2

I want to block all character that has possible script such as #$%^&*<>~\[]{}@.,?|/

I cannot use ^[a-zA-Z]([\w -]*[a-zA-Z])?$/i.test(value) because at my application I have spanish lang support which includes alphabets like ę Æ and so on....

Now how can i achieve this forming a Regex? Can anyone help me here? New to RegEx

I want to block special character specified above. characters which can potential form a script. For restriction of user input purpose

Sarun UK
  • 6,210
  • 7
  • 23
  • 48
Zeus Carl
  • 139
  • 4
  • 12
  • 1
    Sorry, what is the problem?

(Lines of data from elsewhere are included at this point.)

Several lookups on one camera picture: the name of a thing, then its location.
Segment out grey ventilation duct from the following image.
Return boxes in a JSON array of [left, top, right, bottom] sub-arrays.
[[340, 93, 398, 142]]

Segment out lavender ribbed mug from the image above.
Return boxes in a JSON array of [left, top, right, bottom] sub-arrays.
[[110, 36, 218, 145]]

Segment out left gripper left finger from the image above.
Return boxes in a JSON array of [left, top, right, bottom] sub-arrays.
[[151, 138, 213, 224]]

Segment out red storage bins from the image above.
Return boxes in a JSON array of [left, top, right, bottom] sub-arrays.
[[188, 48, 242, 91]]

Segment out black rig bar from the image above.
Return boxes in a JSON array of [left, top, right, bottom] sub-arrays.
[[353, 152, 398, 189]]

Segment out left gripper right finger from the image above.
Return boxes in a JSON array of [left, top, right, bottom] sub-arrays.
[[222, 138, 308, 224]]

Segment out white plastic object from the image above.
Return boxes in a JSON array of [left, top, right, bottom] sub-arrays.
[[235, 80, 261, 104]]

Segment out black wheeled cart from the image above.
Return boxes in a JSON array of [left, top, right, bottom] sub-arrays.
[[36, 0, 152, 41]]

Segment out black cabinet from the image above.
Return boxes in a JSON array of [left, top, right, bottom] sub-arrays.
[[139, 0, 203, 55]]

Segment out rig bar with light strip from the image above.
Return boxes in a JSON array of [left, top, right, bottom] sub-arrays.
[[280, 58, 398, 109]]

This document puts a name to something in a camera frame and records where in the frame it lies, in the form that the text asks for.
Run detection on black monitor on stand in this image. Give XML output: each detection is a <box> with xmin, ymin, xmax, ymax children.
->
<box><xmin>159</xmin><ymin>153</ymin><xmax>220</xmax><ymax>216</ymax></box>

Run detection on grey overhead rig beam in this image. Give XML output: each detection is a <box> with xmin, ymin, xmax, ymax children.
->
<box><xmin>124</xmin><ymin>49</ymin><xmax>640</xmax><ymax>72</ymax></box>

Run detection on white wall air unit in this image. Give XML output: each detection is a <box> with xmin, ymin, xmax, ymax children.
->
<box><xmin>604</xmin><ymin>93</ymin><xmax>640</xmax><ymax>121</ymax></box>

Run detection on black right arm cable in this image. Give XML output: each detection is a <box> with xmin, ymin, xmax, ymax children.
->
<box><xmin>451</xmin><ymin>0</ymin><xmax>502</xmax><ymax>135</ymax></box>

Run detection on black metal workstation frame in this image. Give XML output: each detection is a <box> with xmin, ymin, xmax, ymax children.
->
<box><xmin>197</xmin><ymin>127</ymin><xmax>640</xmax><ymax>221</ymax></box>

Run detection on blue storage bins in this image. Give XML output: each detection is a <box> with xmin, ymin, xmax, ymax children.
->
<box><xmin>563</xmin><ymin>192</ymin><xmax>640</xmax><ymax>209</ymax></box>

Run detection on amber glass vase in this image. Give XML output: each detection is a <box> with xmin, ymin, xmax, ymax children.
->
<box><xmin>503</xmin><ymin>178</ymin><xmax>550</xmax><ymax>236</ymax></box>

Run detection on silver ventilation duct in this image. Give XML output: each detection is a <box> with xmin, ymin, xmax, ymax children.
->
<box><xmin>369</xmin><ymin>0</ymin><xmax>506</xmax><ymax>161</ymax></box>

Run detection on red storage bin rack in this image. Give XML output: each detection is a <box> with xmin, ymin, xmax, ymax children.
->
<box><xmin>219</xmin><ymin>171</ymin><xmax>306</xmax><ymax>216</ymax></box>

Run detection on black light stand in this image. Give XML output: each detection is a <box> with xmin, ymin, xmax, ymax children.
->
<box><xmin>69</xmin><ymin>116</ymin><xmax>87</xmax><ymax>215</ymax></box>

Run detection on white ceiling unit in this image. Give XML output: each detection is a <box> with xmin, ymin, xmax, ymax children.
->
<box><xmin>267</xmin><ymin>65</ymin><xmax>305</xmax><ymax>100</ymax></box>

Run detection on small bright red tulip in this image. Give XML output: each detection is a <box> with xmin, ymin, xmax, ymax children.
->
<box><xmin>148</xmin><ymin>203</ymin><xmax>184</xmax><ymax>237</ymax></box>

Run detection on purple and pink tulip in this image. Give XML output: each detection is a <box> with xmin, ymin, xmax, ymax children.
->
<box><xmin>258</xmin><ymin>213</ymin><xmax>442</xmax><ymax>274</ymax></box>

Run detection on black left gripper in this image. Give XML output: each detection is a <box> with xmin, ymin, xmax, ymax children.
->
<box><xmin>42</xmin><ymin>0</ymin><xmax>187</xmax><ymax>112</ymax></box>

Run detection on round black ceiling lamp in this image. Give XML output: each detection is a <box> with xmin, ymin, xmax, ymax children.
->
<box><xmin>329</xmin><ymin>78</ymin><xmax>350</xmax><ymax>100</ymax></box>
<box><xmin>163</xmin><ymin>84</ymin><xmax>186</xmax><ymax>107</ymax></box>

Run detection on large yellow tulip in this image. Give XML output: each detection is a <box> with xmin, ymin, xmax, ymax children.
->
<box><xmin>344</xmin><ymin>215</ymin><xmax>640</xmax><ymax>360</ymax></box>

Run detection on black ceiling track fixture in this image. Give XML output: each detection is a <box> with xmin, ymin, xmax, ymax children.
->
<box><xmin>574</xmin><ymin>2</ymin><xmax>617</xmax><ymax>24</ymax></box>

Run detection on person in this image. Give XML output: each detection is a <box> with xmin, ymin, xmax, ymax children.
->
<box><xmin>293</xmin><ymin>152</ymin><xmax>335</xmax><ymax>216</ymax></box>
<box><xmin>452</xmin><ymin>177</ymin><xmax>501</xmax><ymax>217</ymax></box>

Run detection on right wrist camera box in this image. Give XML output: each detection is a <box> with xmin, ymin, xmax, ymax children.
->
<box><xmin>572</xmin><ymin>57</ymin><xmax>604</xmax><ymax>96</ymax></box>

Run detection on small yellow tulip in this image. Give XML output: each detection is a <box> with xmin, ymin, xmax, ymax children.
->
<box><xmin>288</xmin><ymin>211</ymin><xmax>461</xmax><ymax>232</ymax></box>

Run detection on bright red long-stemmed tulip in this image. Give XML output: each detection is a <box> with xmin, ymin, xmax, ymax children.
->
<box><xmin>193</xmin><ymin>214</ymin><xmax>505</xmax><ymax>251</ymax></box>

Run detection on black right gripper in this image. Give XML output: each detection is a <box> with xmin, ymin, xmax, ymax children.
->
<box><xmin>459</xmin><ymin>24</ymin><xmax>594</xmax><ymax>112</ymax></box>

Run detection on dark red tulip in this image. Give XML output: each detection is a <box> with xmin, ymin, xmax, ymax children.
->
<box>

Do you want to match a string that is fully composed of non-special chars? – Wiktor Stribiżew Nov 20 '20 at 14:33
  • 1
    “Block” them for what purpose? And what do single characters have to do with “script”? – CBroe Nov 20 '20 at 14:33
  • 1
    I want to block special character specified above. characters which can potential form a script. For restriction of user input purpose. @CBroe – Zeus Carl Nov 20 '20 at 14:35
  • 3
    Yes, but what is the _context_? While this might make sense for specific value such as maybe a user name, it makes much little sense if we are talking just about any free-form text input here. You say you are worried about characters from the Spanish language, but then you want to block simple punctuation characters such as dot or coma already - so the input of an actual natural language text with multiple sentences would be impossible in English already. So, what is the _context_? – CBroe Nov 20 '20 at 14:38
  • 1
    And why do you think anything that _could_ form a “script”, needed blocking in the first place? If Stackoverflow did that, we could hardly have any discussion about code here at all. But those _don’t_ get blocked here, and yet this site is not constantly in danger of hacking … So, also in that regard, _what_ is the context? – CBroe Nov 20 '20 at 14:39
  • 1
    @CBroe I have such use case, that's why posted the question. Stuck with the solution – Zeus Carl Nov 20 '20 at 14:41
  • 2
    So just use a negated character class containing all those “bad” ones then? – CBroe Nov 20 '20 at 14:42
  • 1
    are you aware that react already does this for you? are you using `dangerouslySetInnerHTML`? again,we can't answer your question without any context! – r3wt Nov 20 '20 at 14:43
  • 1
    I guess you just want to make your second regex Unicode aware. Try `/^\p{L}(?:[\p{Alphabetic}\p{Mark}\p{Decimal_Number}\p{Connector_Punctuation}\p{Join_Control}\s-]*\p{L})?$/iu.test(value)` – Wiktor Stribiżew Nov 20 '20 at 14:50

1 Answers1

1

/^[a-zA-Z]([\w -]*[a-zA-Z])?$/i regex only matches ASCII characters.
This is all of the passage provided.